In 2019 alone, Sneaker Con visited Fort Lauderdale, Atlanta, Chicago, Cleveland, the Bay Area, Washington, D.C., and now LA. But that’s just the United States. The event also hit Canadian cities Vancouver, Montreal and Toronto, while stopping in London, Osaka, Japan and, for the first time, Shanghai, China. Following LA, Sneaker Con will stop in Guangzhou, China, before the year is out. 

“A lot of our focus in on the U.S, Canada and Asia,” Vinogradov says. “We do plan on exploring South America at some point.” 

A typical Sneaker Con event centers around the “marketplace,” an area full of vendors — and shoppers — with both a local and international feel. The trading pit has become popular, a section where people can bring their own pair of shoes to sell or trade. Sneaker Con has leveraged its size with an authentication aspect, allowing people to bring in shoes to see if they are real. Along with culturally relevant events, live auctions and giveaways, every event also has a different set of influencers and celebrities, which gives sneaker fans an opportunity to meet and hear from them.

In LA, expect Aleali May, the first female collaborator to design Air Jordan sneakers for both men and women, to host events and show off limited-edition co-branded apparel and accessories.

“So excited to be at Snaeker Con LA, my home,” says May. “I can’t wait to see all the ladies with their favorite kicks.” 

May will be joined by Candace Parker, Prentice Penny, Ben Schwartz, Blazendary, Yeezy Busta, TwoJsKicks and Seth Fowler.
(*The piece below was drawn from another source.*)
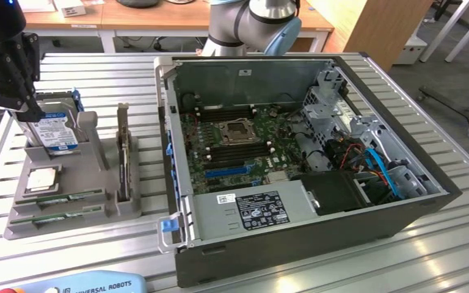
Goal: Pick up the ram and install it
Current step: 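Pick up the ram and move it above insertion slot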
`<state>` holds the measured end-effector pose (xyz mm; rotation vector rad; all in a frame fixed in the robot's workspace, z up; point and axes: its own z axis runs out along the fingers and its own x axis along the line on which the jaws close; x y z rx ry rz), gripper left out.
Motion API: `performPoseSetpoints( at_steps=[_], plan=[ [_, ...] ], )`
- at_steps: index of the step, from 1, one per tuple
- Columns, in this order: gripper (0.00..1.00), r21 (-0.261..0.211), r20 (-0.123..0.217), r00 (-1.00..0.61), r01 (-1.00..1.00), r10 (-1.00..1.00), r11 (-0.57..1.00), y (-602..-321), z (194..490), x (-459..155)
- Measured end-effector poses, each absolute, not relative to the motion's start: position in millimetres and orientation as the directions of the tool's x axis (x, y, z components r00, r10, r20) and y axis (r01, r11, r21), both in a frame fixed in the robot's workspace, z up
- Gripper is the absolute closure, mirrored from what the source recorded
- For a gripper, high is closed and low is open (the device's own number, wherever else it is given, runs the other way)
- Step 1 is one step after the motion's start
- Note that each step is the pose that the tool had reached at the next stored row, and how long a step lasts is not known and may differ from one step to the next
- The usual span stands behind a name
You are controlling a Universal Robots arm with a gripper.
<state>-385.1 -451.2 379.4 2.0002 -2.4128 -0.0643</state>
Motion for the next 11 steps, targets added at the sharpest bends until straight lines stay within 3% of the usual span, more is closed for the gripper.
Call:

Vinogradov says that teaming with May, a native to the city who is well known and well connected, lets her headline the event and provide that local tie-in. Plus, add in some large sneaker resellers showing up, and he expects millions of dollars of sneaker purchasing across the two days. 
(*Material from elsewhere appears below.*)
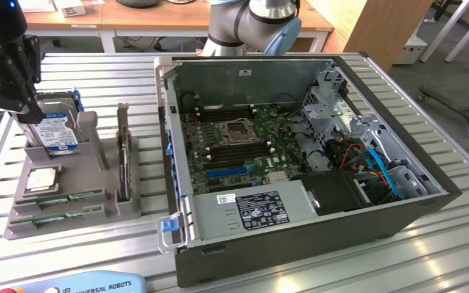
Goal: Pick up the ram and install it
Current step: 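Pick up the ram and move it above insertion slot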
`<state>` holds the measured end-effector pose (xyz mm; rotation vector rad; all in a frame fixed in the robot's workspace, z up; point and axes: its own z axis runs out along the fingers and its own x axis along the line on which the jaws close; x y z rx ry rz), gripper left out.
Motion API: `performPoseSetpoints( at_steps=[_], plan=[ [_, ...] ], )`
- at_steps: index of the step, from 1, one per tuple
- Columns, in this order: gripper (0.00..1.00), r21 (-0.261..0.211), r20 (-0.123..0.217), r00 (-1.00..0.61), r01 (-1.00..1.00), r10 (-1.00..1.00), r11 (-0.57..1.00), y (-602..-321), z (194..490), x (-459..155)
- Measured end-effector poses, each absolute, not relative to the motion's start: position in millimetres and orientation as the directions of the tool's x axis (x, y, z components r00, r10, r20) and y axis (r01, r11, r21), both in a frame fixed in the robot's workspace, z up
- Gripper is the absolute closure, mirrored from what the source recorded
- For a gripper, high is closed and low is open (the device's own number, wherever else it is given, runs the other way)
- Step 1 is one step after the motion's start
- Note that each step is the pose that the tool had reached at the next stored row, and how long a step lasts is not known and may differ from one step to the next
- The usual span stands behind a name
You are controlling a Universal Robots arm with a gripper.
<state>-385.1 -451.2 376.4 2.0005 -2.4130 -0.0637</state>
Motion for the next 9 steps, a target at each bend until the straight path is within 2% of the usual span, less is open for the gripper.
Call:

“There are a lot of fascinating things going on right now in this community, whether it is people getting further engrained in resale or people just getting started in this,” Vinogradov says. “It is really a very unique period in the sneaker community, and we are seeing a whole new influencer base develop.” 

As the sneaker culture continues to evolve and expand, Sneaker Con has signed IMG to help it grow, with IMG really focused on developing a new Sneaker Con digital app and an online marketplace. IMG is also leading the international expansion with its China offices producing the May Shanghai event that sold out in minutes and required adding a third day. The Guangzhou show is also IMG driven. 
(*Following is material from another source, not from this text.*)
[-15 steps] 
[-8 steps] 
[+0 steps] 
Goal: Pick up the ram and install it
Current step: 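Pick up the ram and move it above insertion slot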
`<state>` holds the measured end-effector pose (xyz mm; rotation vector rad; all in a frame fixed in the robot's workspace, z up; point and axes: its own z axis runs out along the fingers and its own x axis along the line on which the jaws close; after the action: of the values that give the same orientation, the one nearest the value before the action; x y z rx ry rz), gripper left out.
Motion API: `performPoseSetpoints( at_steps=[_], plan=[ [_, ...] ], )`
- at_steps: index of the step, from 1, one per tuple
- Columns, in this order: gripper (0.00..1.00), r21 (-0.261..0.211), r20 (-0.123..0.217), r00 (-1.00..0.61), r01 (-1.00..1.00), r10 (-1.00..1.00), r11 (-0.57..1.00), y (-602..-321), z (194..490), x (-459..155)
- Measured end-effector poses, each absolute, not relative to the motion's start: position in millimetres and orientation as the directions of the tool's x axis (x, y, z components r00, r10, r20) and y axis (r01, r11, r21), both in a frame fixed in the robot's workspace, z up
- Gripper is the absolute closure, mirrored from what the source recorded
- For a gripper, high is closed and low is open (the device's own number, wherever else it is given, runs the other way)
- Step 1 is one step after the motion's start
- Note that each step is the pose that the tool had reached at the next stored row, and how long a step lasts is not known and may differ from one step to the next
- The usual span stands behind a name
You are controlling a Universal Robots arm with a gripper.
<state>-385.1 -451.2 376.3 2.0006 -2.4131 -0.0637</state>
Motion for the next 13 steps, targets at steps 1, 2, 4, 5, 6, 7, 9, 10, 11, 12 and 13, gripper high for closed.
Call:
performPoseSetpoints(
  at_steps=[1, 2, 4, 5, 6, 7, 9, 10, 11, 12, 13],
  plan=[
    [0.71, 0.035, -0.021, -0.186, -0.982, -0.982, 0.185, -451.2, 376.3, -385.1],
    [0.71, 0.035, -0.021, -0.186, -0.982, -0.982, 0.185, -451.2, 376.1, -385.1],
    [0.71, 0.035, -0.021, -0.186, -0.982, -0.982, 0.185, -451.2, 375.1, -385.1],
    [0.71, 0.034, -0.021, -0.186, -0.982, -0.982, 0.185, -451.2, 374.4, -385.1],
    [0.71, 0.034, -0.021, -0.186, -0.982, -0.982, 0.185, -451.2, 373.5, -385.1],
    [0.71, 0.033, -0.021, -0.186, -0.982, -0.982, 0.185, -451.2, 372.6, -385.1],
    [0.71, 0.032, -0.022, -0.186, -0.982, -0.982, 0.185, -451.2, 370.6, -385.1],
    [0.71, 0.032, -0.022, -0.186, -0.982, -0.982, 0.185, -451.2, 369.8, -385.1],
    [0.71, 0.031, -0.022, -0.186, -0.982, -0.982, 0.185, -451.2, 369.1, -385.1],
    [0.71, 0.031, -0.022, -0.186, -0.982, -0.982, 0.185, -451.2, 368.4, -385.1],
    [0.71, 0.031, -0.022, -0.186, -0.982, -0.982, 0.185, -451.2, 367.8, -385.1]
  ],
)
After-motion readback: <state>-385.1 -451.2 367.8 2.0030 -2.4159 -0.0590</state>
“They’ve really tapped into exposing us to companies that can really benefit from being a part of Sneaker Con from storytelling, brand activations and giving companies and potential partners a seamless dive into this community,” Vinogradov says. “We are so authentic, and we keep it pure. We are giving some of these companies the opportunity to tell stories and share products with this culture. For us, we are really relying on IMG to bring that to the table.” 

As Sneaker Con builds a more digital home, they’ve done so with an effort to remove the sterility from sneaker transactions, Vinogradov says, trying to bring elements of community and content from shows into its online marketplace. 

Taking Sneaker Con to new areas has also continued to open up new worlds in sneakers. “You would go into a market and there would be no resale culture and after we leave and come back you see four to six resale shops pup up and clothing brand develop,” Vinogradov says. “You start to see the industry growing a lot more because of these individuals really fueling it. That has been fascinating and these people fueling it are meeting at Sneaker Con and getting ideas.”

Whether smaller U.S. cities or stops around the globe, this new fuel is most fervent in China. Between Shanghai in the spring and Guangzhou this winter, the two events will draw over 40,000 attendees, both in their first years. “It was really successful and really opened up great brand partners in China,” Vinogradov says. “The community in China is so big and culture is so strong for sneakers. We are going to be announcing a date for our next Shanghai event. It is a pretty big deal for us out there.” 

A decade ago Sneaker Con created a single event to bring a culture together. Sneaker Con has now gone worldwide with events and plans to expand its reach, both digitally and across the globe.